Mit Beginn des Schuljahres steigt durch den häufigeren Kontakt der Kinder in sozialen Umgebungen das Risiko der Krankheitsübertragung.
Milde Winter ermöglichen das Überleben von Mikroorganismen, und unzureichende Hygienemaßnahmen erhöhen das Risiko einer Ansteckung.
Zu den häufigsten Erkrankungen in dieser Zeit gehören die Hand-Fuß-Mund-Krankheit und Kopfläuse.
Diese virale Infektion wird durch Enteroviren verursacht und tritt hauptsächlich bei Kindern unter fünf Jahren auf. Sie äußert sich durch Fieber und Hautausschläge an Händen und Füßen.
Fieber, Appetitlosigkeit, Halsschmerzen
Nach 2–3 Tagen schmerzhafte, mit Flüssigkeit gefüllte Bläschen im Mund (Herpangina)
Rote Flecken und Blasen an Händen und Füßen
Seltener Hautausschläge an Knien, Ellbogen, Gesäß oder im Genitalbereich
Schluckbeschwerden und Flüssigkeitsverlust bei Kleinkindern aufgrund von Mundgeschwüren
In seltenen Fällen Komplikationen wie aseptische Meningitis oder Enzephalitis
Direkter Kontakt mit infizierten Personen
Nasen- und Rachensekrete, Stuhl oder Flüssigkeit aus Blasen
Fäkal-orale Übertragung oder Kontakt mit infizierten Hautstellen
Besonders ansteckend in der ersten Krankheitswoche
Ansteckungsgefahr kann auch nach Abklingen der Symptome bestehen
Es gibt keinen Impfstoff gegen die Krankheit
Gründliche Händehygiene, besonders nach dem Toilettengang
Regelmäßige Reinigung von Spielzeug und gemeinsam genutzten Gegenständen
Vermeidung von engem Kontakt (Küssen, Umarmen, gemeinsames Geschirr) mit Erkrankten
Bei Fieber oder Schmerzen nur Medikamente nach ärztlicher Empfehlung verwenden
Kopfläuse sind flügellose Insekten, die nur auf dem menschlichen Körper leben, und treten besonders häufig bei Kindern im Alter von 3 bis 14 Jahren auf. Sie werden nicht von Haustieren übertragen.

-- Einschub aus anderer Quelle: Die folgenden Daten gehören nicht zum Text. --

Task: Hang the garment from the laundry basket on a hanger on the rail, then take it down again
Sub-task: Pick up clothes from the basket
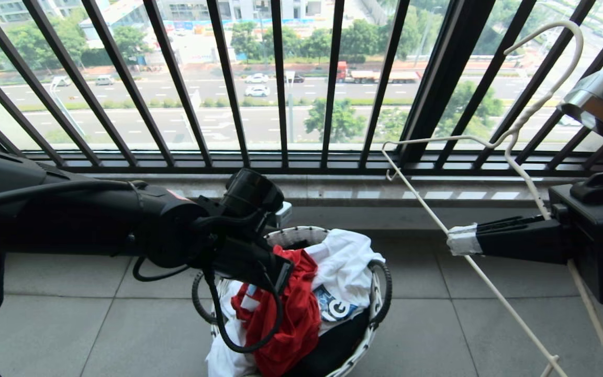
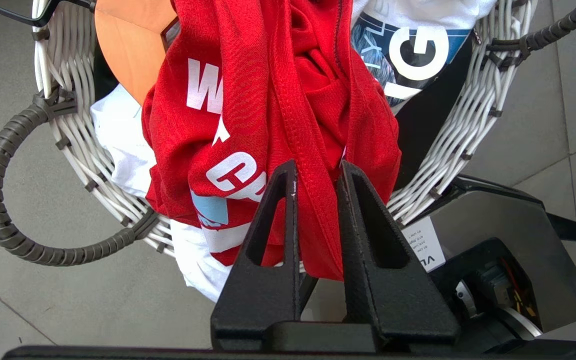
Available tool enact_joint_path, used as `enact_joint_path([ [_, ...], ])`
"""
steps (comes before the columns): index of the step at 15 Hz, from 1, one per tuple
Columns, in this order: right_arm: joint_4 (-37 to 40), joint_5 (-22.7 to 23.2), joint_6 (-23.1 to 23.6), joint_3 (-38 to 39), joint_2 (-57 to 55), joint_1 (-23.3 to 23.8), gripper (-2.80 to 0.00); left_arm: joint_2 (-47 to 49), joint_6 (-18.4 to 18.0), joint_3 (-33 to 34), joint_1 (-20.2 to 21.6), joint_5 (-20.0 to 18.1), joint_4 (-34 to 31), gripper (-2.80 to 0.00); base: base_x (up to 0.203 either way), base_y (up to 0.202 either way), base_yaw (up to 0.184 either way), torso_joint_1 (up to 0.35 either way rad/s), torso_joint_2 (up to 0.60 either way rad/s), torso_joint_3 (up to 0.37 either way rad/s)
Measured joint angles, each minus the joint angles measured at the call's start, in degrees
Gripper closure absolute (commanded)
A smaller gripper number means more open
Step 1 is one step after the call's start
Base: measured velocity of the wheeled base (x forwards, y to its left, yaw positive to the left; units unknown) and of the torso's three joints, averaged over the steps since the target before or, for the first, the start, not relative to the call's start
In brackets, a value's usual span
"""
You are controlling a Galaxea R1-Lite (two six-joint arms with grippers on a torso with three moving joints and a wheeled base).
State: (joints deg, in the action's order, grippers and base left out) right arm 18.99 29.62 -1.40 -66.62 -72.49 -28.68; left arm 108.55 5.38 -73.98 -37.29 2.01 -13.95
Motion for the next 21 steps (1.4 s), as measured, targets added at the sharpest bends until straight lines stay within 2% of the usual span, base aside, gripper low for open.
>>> enact_joint_path([
  [2,0.00,0.00,0.00,0.00,-0.11,0.05,0.00,0.86,-0.22,0.10,-0.07,1.58,0.57,-2.80,0.000,0.000,0.000,0.000,0.00,0.000],
  [5,-0.01,0.00,0.00,0.00,-0.15,0.05,0.00,3.25,-0.37,0.02,-0.07,7.14,3.23,-2.80,0.000,0.000,0.000,0.000,0.00,0.000],
  [9,-0.01,0.00,0.00,0.02,-0.22,0.05,0.00,5.10,-0.50,0.01,0.00,9.36,3.57,-2.80,0.000,0.000,0.000,0.000,0.00,0.000],
  [12,-0.01,0.00,0.01,0.02,-0.22,0.05,0.00,5.79,-0.58,-0.03,0.02,9.51,3.56,-2.80,0.000,0.000,0.000,0.000,0.00,0.000],
  [13,-0.02,0.00,-0.02,0.02,-0.22,0.05,0.00,6.00,-0.59,-0.03,0.03,9.49,3.58,0.00,0.000,0.000,0.000,0.000,0.00,0.000],
  [21,-0.02,0.00,0.00,0.02,-0.22,0.05,0.00,5.78,-0.82,0.20,0.17,9.50,4.15,0.00,0.000,0.000,0.000,0.000,0.00,0.000],
])
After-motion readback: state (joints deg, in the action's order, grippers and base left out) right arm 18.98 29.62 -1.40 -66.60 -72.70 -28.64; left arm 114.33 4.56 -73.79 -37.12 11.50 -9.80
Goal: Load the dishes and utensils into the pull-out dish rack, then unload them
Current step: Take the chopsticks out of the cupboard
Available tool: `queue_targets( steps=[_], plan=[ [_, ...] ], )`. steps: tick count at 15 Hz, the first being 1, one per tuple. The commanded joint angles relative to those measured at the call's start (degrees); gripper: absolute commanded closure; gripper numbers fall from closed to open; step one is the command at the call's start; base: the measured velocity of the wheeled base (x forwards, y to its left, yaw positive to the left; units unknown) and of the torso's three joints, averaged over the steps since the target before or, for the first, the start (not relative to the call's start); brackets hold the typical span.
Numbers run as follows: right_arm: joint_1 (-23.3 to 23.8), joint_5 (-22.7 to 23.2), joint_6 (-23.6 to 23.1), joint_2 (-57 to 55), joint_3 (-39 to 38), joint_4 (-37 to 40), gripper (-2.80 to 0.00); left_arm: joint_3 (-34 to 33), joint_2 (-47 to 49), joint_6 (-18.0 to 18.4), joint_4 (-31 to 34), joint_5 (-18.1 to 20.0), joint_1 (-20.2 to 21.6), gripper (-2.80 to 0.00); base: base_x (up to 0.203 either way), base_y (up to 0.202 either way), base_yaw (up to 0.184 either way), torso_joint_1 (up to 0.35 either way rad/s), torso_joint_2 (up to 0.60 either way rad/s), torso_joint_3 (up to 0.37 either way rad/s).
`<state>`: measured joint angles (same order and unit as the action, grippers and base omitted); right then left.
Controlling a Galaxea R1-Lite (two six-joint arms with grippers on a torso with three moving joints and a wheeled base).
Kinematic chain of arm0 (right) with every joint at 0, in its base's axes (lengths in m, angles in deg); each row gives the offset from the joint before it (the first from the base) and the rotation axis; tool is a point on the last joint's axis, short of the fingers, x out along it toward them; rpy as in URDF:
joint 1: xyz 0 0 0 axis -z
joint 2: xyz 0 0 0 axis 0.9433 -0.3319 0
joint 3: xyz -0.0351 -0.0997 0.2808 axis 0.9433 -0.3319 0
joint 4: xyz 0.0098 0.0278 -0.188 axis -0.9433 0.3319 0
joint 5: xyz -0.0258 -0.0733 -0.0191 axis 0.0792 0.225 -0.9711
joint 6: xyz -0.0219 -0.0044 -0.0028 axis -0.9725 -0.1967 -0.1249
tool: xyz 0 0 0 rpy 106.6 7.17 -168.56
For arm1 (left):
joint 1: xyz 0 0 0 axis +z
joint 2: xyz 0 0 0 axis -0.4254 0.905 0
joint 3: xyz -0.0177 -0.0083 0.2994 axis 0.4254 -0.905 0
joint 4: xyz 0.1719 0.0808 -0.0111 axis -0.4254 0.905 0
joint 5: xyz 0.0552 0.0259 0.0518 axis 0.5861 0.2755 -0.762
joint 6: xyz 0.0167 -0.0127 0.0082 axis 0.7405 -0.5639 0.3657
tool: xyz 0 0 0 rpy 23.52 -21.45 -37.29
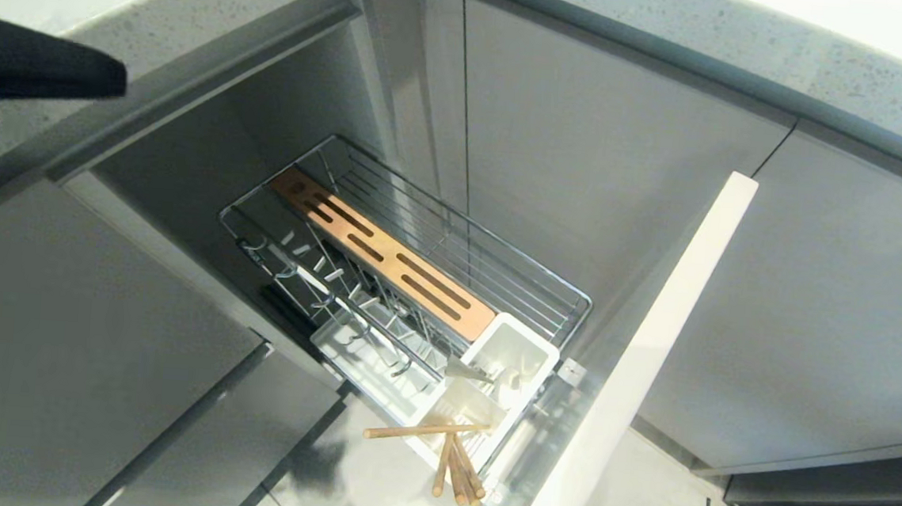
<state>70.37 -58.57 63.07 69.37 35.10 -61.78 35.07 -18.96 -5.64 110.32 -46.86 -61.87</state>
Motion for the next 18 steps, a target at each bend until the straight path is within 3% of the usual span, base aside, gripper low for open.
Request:
queue_targets(
  steps=[1,8,14,17,18],
  plan=[
    [-0.02,0.02,0.01,0.00,-0.07,-0.01,0.00,1.88,3.46,0.36,4.87,0.03,-1.94,0.00,0.000,0.000,0.000,0.000,0.00,0.000],
    [-0.02,-0.01,0.01,0.00,-0.06,-0.04,0.00,14.90,16.69,-0.86,28.15,-0.61,-6.90,0.00,0.000,0.000,0.000,0.000,0.00,0.000],
    [-0.02,-0.04,0.01,0.00,-0.09,-0.04,0.00,15.41,22.81,-2.72,32.44,-3.21,-11.34,0.00,0.000,0.000,0.000,0.000,0.00,0.000],
    [-0.02,-0.04,0.01,0.00,-0.09,-0.03,0.00,15.41,26.76,-6.04,33.45,-6.74,-13.23,0.00,0.000,0.000,0.000,0.000,0.00,0.000],
    [-0.02,-0.01,0.01,0.00,-0.06,-0.04,0.00,15.47,27.87,-6.55,34.04,-7.53,-14.40,-2.80,0.000,0.000,0.000,0.000,0.00,0.000]
  ],
)
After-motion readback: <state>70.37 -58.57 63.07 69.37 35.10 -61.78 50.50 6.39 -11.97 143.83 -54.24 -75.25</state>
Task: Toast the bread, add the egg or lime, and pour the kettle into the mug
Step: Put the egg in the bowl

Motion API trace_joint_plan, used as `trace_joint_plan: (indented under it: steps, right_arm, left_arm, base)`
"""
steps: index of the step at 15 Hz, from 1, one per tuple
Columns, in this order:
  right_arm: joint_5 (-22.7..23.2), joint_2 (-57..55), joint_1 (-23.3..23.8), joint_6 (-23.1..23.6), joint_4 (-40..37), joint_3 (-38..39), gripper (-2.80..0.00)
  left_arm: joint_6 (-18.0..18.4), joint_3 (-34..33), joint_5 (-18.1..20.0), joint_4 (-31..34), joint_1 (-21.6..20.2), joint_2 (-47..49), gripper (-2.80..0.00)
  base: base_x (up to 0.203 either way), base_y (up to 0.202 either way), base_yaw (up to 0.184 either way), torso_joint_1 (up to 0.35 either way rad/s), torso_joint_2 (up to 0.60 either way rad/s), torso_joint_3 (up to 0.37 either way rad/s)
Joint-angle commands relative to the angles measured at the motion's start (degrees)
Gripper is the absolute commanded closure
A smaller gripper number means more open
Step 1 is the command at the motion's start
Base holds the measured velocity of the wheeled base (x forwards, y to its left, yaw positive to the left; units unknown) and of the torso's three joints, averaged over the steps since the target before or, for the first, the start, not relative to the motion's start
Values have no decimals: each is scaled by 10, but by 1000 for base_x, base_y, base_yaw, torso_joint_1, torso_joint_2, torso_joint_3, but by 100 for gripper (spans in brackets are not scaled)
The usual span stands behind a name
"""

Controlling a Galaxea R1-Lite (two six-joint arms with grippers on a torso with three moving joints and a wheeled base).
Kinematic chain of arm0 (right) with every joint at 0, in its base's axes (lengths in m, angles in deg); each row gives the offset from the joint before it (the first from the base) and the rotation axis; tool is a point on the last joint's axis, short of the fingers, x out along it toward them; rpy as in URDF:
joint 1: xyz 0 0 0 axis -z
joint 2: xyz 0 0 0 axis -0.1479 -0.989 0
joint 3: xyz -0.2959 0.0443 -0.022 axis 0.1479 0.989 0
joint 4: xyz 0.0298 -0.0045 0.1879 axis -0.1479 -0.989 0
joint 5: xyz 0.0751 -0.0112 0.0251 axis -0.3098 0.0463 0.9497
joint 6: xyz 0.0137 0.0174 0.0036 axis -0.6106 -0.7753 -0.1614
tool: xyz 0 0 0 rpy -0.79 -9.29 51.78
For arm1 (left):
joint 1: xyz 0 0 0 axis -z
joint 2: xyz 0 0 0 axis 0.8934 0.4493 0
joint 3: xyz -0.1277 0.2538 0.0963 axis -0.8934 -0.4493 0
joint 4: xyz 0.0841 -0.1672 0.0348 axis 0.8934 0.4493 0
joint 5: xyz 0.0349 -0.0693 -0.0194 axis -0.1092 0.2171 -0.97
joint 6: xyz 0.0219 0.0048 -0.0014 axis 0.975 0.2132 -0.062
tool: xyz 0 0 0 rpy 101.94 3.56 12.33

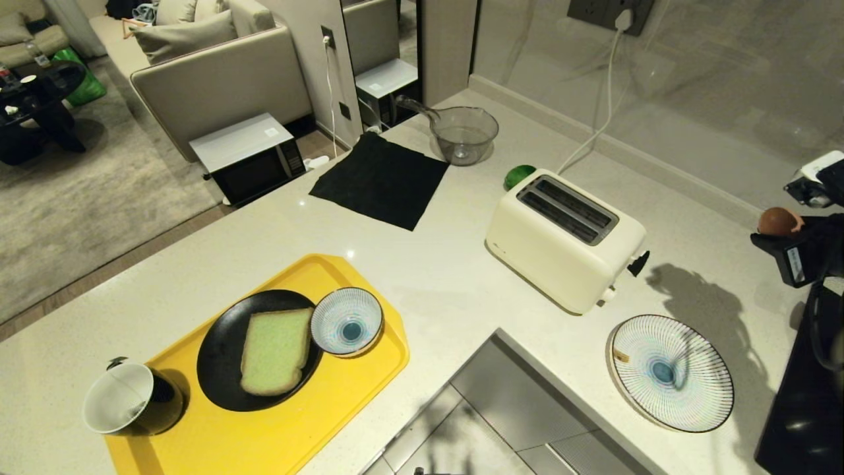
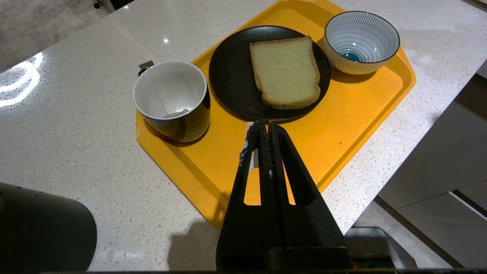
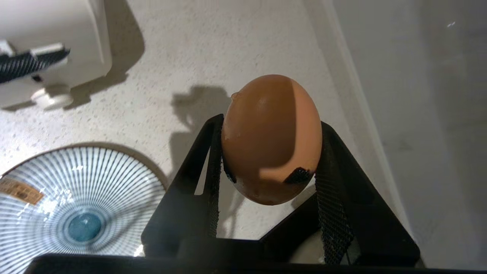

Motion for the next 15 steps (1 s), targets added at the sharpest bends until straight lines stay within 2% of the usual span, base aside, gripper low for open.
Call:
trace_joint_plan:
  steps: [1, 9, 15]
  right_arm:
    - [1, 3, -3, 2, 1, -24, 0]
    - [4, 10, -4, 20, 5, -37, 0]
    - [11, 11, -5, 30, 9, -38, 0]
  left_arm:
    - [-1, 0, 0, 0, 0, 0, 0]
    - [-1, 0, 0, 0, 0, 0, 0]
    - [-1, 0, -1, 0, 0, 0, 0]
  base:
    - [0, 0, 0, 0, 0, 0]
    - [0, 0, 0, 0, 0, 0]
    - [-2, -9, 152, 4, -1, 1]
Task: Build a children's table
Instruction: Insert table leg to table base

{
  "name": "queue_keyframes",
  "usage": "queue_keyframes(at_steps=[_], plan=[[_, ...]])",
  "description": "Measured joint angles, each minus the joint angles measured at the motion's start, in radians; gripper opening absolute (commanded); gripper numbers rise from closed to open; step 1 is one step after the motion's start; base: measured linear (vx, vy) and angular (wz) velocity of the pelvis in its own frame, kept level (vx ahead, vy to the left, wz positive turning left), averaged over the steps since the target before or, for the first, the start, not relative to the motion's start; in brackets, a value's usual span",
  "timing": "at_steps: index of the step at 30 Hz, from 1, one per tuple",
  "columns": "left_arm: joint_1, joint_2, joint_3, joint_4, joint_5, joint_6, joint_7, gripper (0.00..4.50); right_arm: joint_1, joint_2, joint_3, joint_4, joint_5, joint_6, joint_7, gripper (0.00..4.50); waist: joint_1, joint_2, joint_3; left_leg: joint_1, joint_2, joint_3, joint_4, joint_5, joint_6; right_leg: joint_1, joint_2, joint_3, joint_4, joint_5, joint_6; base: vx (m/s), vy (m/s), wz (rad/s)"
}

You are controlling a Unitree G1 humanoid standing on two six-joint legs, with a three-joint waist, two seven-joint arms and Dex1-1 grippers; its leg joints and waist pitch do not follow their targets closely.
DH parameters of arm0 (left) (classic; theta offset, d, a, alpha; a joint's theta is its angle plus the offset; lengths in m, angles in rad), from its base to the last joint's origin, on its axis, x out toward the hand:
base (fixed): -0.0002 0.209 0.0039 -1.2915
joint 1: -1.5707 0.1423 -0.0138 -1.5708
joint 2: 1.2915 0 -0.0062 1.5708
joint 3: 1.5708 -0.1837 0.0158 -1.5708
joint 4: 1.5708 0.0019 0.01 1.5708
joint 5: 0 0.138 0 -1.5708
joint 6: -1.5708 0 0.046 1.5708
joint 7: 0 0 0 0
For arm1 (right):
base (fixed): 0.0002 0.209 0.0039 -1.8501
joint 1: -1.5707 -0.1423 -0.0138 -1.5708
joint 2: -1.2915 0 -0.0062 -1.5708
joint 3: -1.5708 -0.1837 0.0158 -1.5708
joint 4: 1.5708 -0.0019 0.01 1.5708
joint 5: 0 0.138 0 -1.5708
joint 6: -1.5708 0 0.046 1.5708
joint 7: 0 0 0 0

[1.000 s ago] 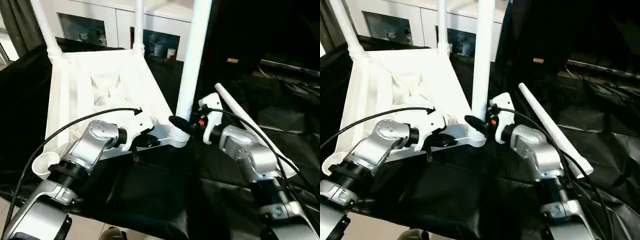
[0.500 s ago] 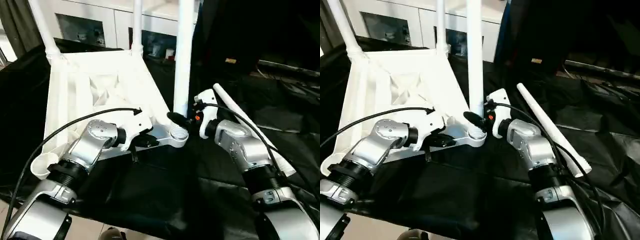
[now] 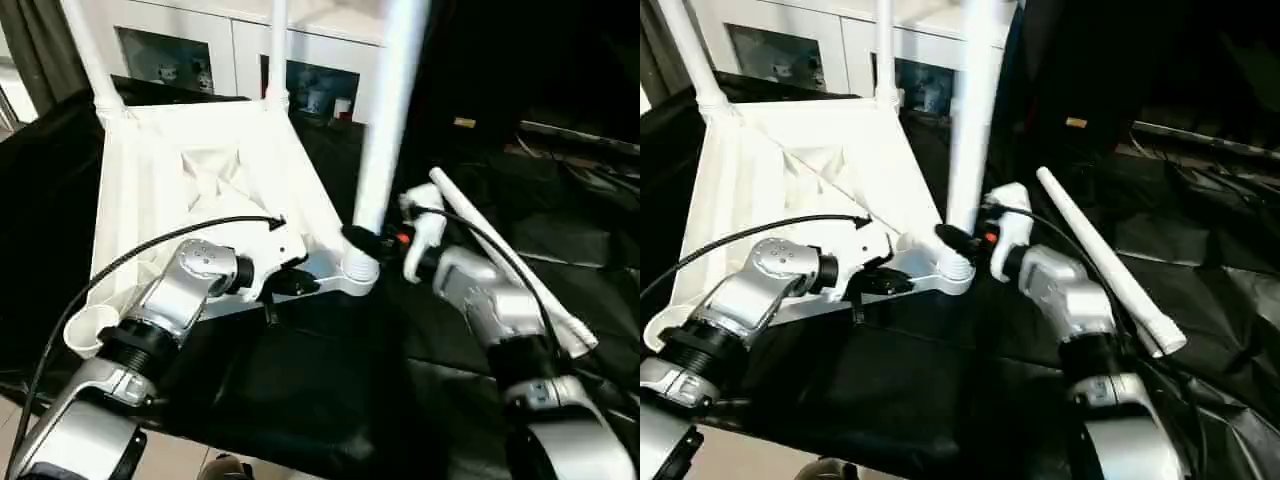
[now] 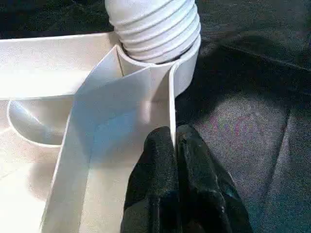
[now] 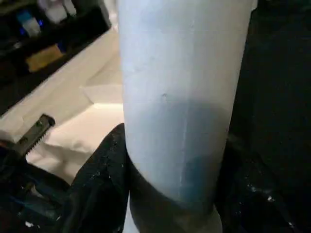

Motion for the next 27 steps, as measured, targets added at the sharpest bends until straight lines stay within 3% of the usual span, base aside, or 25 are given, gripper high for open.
queue_keyframes(at_steps=[11, 15, 22, 27], plan=[[-0.004, -0.012, 0.003, 0.027, 0.005, -0.017, 0.003, 0.00, 0.082, 0.064, -0.078, 0.021, 0.052, -0.149, 0.007, 1.90, 0.001, 0.011, -0.005, 0.000, 0.000, -0.001, 0.000, 0.000, 0.000, 0.002, 0.000, -0.001, -0.003, -0.002, 0.004, 0.000, 0.000, 0.00], [-0.004, -0.018, 0.005, 0.037, 0.006, -0.023, 0.006, 0.00, 0.111, 0.096, -0.098, 0.057, 0.053, -0.247, 0.009, 1.90, 0.001, 0.015, -0.007, 0.000, 0.000, -0.001, -0.001, 0.000, 0.000, 0.003, 0.000, -0.001, -0.005, -0.003, 0.004, 0.000, 0.000, 0.00], [-0.004, -0.021, 0.005, 0.045, 0.007, -0.027, 0.007, 0.00, 0.148, 0.103, -0.079, 0.075, 0.036, -0.362, 0.037, 1.89, 0.000, 0.017, -0.009, 0.001, 0.000, -0.002, -0.003, 0.000, 0.000, 0.006, 0.000, -0.002, -0.012, -0.003, 0.004, 0.000, 0.000, 0.00], [-0.007, -0.025, 0.005, 0.057, 0.007, -0.036, 0.007, 0.00, 0.156, 0.088, -0.040, 0.067, -0.024, -0.442, 0.038, 1.89, 0.000, 0.019, -0.010, 0.001, -0.001, -0.002, -0.004, 0.000, 0.000, 0.007, 0.000, -0.002, -0.014, -0.003, 0.004, 0.000, 0.000, 0.00]])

Sechs Beine, die es ihnen ermöglichen, sich leicht an Haaren festzuhalten
Legen ihre Eier (Nissen) auf die Kopfhaut
Ernähren sich vom Blut der Kopfhaut
Sterben schnell, wenn sie den Kopf verlassen
Juckreiz und Rötung der Kopfhaut
Gefühl, dass sich etwas im Haar bewegt
Sichtbare weiße, braune oder graue Läuse oder Nissen nahe der Haarwurzeln
Symptome werden oft spät bemerkt – regelmäßige Kontrollen sind wichtig
Kindern beibringen, persönliche Gegenstände nicht zu teilen
Keine gemeinsame Nutzung von Mützen, Kämmen, Haargummis oder Kissen
Vermeidung von engem Kontakt mit betroffenen Personen
Reinigung von Haarpflegeartikeln mit heißem Wasser oder speziellen Lösungen
Essig kann helfen, abgestorbene Nissen leichter zu entfernen
Ruhe bewahren und ein Läuseshampoo aus der Apotheke besorgen
Das Haar des Kindes ruhig und ohne negative Kommentare kontrollieren
Regelmäßig mit Läuseshampoo waschen und Kontrollen fortsetzen
Das Kind nicht isolieren oder beschämen
Schulkinder sind aufgrund häufiger sozialer Kontakte anfälliger für Infektionen.
Die Hand-Fuß-Mund-Krankheit und Kopfläuse lassen sich durch Hygiene und regelmäßige Kontrolle vermeiden.
Aufmerksamkeit und Bewusstsein der Eltern sind entscheidend, um die Gesundheit und das Wohlbefinden der Kinder zu schützen.